Task to complete —
From the listing below, copy only the lines running from the line that contains "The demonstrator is" to the line that contains "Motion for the", both included.

Information shown —
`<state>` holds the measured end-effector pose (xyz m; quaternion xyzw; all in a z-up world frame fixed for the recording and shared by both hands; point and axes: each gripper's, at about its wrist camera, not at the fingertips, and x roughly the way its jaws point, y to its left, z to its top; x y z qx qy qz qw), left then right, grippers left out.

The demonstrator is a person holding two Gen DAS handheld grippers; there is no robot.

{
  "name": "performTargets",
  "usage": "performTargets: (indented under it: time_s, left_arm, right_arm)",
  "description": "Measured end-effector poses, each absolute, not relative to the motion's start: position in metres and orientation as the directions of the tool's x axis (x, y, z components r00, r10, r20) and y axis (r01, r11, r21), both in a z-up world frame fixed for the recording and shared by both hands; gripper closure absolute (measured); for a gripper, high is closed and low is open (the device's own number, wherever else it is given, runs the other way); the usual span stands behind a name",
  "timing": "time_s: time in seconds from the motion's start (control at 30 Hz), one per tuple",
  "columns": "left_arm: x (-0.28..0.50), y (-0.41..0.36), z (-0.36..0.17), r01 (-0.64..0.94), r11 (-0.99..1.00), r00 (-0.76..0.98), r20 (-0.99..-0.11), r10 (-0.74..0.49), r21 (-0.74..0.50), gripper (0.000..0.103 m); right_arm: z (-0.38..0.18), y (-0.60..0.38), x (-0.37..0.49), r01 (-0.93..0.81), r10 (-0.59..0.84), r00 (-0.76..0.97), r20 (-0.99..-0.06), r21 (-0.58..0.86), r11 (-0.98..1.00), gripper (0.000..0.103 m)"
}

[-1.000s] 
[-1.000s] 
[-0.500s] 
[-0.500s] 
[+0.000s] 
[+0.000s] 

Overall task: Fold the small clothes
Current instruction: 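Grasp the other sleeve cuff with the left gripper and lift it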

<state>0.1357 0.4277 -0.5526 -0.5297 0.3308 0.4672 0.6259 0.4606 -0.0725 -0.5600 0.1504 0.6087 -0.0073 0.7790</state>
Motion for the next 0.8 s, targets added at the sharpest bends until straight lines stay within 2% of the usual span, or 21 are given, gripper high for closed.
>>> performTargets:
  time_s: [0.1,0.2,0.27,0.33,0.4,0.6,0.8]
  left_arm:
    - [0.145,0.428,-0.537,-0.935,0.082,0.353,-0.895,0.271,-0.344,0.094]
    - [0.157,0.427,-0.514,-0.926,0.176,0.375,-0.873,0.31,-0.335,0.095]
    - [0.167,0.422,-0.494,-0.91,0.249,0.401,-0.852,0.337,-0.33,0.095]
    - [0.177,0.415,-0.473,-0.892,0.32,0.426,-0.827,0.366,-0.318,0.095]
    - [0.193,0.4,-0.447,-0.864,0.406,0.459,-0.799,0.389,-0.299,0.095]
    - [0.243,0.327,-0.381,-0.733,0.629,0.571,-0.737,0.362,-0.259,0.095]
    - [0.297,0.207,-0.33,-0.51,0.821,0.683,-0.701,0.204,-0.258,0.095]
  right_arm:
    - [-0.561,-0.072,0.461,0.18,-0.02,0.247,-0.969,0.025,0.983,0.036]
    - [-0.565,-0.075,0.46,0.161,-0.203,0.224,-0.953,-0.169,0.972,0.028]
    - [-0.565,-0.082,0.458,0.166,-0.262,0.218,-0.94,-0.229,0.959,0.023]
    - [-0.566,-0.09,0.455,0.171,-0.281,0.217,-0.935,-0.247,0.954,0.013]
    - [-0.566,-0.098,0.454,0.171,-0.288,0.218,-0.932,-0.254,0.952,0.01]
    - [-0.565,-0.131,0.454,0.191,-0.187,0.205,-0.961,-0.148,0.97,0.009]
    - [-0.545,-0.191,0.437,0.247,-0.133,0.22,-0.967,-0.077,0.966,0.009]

Answer box —
The demonstrator is a person holding two Gen DAS handheld grippers; there is no robot.

{
  "name": "performTargets",
  "usage": "performTargets: (indented under it: time_s, left_arm, right_arm)",
  "description": "Measured end-effector poses, each absolute, not relative to the motion's start: position in metres and orientation as the directions of the tool's x axis (x, y, z components r00, r10, r20) and y axis (r01, r11, r21), both in a z-up world frame fixed for the recording and shared by both hands; gripper closure absolute (measured); for a gripper, high is closed and low is open (the device's own number, wherever else it is given, runs the other way); the usual span stands behind a name",
  "timing": "time_s: time in seconds from the motion's start (control at 30 Hz), one per tuple",
  "columns": "left_arm: x (-0.28..0.50), y (-0.41..0.36), z (-0.36..0.17), r01 (-0.64..0.94), r11 (-0.99..1.00), r00 (-0.76..0.98), r20 (-0.99..-0.11), r10 (-0.74..0.49), r21 (-0.74..0.50), gripper (0.000..0.103 m); right_arm: z (-0.38..0.18), y (-0.60..0.38), x (-0.37..0.49), r01 (-0.93..0.81), r10 (-0.59..0.84), r00 (-0.76..0.97), r20 (-0.99..-0.06), r21 (-0.58..0.86), r11 (-0.98..1.00), gripper (0.000..0.103 m)"
}

[-1.000s] 
[-1.000s] 
[-0.500s] 
[-0.500s] 
[+0.000s] 
[+0.000s] 

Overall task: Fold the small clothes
Current instruction: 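Grasp the other sleeve cuff with the left gripper and lift it
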
<state>0.1357 0.4277 -0.5526 -0.5297 0.3308 0.4672 0.6259 0.4606 -0.0725 -0.5600 0.1504 0.6087 -0.0073 0.7790</state>
Motion for the next 0.8 s, targets added at the sharpest bends until straight lines stay within 2% of the usual span, or 21 are given, gripper high for closed.

The exercise calls for nothing further.